• _PROBLEM STATEMENT_
Copy, from the material below, every line in which the word "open" can be found.

_ _ _ _

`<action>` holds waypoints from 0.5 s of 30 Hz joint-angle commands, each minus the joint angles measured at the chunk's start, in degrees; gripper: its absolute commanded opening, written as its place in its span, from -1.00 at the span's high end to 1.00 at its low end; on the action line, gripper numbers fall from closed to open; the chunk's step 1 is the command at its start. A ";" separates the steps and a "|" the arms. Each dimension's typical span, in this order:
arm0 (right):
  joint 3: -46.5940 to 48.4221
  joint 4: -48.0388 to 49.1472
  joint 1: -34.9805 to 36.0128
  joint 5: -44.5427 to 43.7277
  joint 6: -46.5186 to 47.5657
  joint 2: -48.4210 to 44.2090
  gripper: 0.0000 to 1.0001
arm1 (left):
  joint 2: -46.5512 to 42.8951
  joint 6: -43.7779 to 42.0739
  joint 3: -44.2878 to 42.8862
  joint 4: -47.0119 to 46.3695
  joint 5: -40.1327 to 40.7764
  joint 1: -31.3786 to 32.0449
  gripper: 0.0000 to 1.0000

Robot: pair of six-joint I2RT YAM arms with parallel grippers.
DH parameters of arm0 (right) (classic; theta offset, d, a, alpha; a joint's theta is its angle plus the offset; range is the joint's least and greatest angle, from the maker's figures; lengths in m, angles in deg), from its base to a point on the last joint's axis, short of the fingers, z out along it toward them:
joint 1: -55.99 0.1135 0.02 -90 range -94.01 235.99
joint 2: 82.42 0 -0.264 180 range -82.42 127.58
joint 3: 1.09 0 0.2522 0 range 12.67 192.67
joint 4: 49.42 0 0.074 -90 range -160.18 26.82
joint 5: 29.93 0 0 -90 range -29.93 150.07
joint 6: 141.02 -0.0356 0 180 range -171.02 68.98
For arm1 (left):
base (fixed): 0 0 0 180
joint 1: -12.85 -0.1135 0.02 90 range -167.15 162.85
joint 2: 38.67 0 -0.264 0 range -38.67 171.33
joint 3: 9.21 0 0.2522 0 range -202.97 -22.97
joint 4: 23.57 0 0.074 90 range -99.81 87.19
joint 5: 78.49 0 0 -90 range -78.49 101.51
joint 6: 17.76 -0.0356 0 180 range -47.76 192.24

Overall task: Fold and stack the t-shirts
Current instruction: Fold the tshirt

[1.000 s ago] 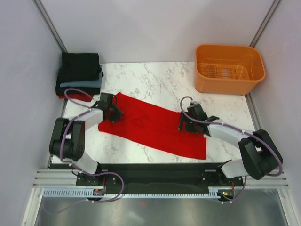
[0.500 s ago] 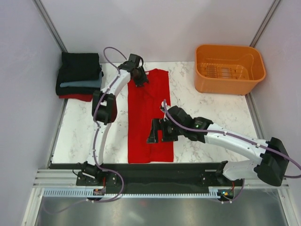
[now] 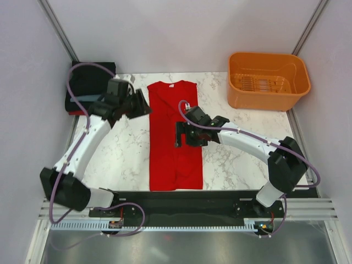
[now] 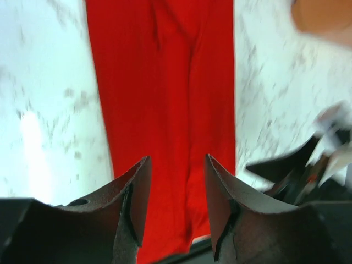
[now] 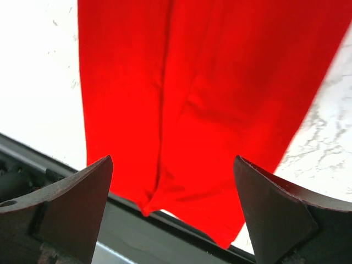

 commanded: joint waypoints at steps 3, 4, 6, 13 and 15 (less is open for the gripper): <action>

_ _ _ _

• _OUTPUT_
`<action>` holds waypoints from 0.5 s of 30 Hz joint-angle commands, each minus the joint angles measured at the chunk's start, in degrees; gripper: its absolute commanded opening, written as its place in its span, from -1.00 at the span's high end to 1.00 at its low end; on the action line, gripper numbers fall from closed to open; the chunk's step 1 is the command at its start. A ";" separates the steps and a "|" the arms. Each dimension's typical span, in this order:
 commanded: joint waypoints at steps 3, 4, 6, 13 and 15 (less is open for the gripper): <action>

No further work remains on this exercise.